The dependence of children on superconsissance

The dependence of children on superconsissance

The problem of overcoming, excess consumption concerns the colors of our lives – children. Living in abundance, our children involuntarily get a lot of superfluous. And sometimes we even organize a separate abundance for the child, if we ourselves have to refuse. And we hope that such care will benefit him. But this is not indisputable.

A funny argument is put forward by those who are afraid to have children-and suddenly my child will miss something? Well, it’s good that it will. This is more great for the psyche than redundancy.

After all, education can be compared with fermentation of young grape wine, if anyone saw the process: a huge amount of some dirty foam rises to the surface from the depths of a completely clean natural drink. It is carefully removed until it grows up real adult wine. From which it is only taken?

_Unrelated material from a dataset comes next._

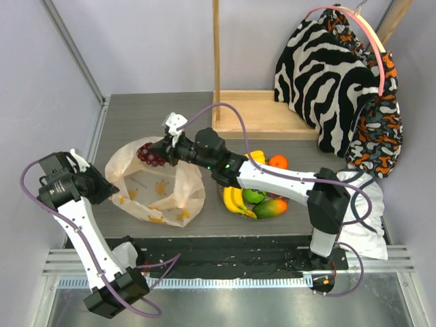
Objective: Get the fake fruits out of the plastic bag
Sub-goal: Take out the fake fruit from the plastic bag.
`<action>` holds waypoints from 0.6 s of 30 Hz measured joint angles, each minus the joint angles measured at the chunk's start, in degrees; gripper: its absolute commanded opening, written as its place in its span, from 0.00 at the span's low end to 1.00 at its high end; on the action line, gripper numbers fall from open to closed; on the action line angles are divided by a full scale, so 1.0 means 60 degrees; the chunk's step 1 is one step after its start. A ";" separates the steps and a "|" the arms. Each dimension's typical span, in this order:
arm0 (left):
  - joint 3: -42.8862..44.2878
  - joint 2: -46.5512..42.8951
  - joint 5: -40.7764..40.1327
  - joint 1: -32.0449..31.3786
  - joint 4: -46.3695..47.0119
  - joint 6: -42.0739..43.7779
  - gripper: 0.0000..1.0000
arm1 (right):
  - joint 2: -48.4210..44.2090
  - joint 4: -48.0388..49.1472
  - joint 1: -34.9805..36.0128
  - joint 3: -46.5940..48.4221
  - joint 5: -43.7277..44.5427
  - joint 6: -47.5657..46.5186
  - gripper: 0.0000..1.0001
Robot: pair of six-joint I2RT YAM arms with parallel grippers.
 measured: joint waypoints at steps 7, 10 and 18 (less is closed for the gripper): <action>-0.0295 0.0714 0.0229 0.0000 0.1304 -0.0903 0.00 | -0.0776 -0.0248 -0.0106 -0.0106 -0.1475 0.0404 0.01; -0.0328 0.1115 0.0517 0.0000 0.2025 -0.1446 0.00 | -0.0805 -0.0699 -0.0331 -0.0208 -0.2707 0.0481 0.01; -0.0306 0.1581 0.1089 0.0000 0.3483 -0.2452 0.00 | -0.1206 -0.1759 -0.0605 -0.0368 -0.4819 0.0554 0.01</action>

If the child is planted on the needle of superiority from childhood – he does not know anything, he is used to getting joy only from new purchases – then he may have the impression that life is in an atmosphere of luxury and is a prerequisite, or even the only condition for joy. So you can form dependence on artificial needs with your own hands. Often this is a convenient way to pay off from the emotional needs of children, to overcome the feeling of guilt that parents, for example, work a lot and can spend little time with a family circle.

Voluntarily or involuntarily, but over time, dependence is created not only on excesses, but also on parents, as a source that provides consumption. And many wealthy people are sitting on another sweet needle – the consciousness of their power. Demonstrations of power. Including the authorities over children. That’s why children of wealthy parents are harder to gain independence, to separate, since the usual standard of living on their own, they do not have the opportunity.

In such families, generations are not built by real human relationships, but the relationship of dependence through consumption objects and an imposed standard of living. Parents at times involuntarily strengthen such addiction – of course, out of best motives. For example, dad gave his son an expensive car. After a couple of days, he sees a woman in a car with his son, who seemed to his father an unworthy son and the parent peremptorily demands to stop relations. When the son refuses, the father “for educational purposes” takes the car. The son tries to protest, talk about his feelings. Father blocks his credit card. Ultimately, the son refuses the girl. Father is satisfied. He unconsciously wants to see his son not responsible, decisive, able to stand up for himself, but dependent, weak, dishonest.

Parents as a fire are afraid of dependencies on drugs, alcohol, on slot machines, but for some reason they almost purposefully form dependence on excessive consumption, which is equally destructive for individuality.

As a result, many rich heirs are simply unable to choose a life path, focusing on their own interests and abilities. Their orientation is a material standard of living. But often necessary for the successful business of the independence of character, they do not have. And due to only focused on the consumption of education, they are doomed to weave in the tail of parental achievements.

It is fashionable to admire the Japanese now. And there is something. Samurai calm is precisely caused by a clear system of values, thought out and meaningful to the smallest detail. Whether we pay sufficient attention to this? About feelings, thoughts, affection, doubts, and not about new toys, you need to talk with children more often.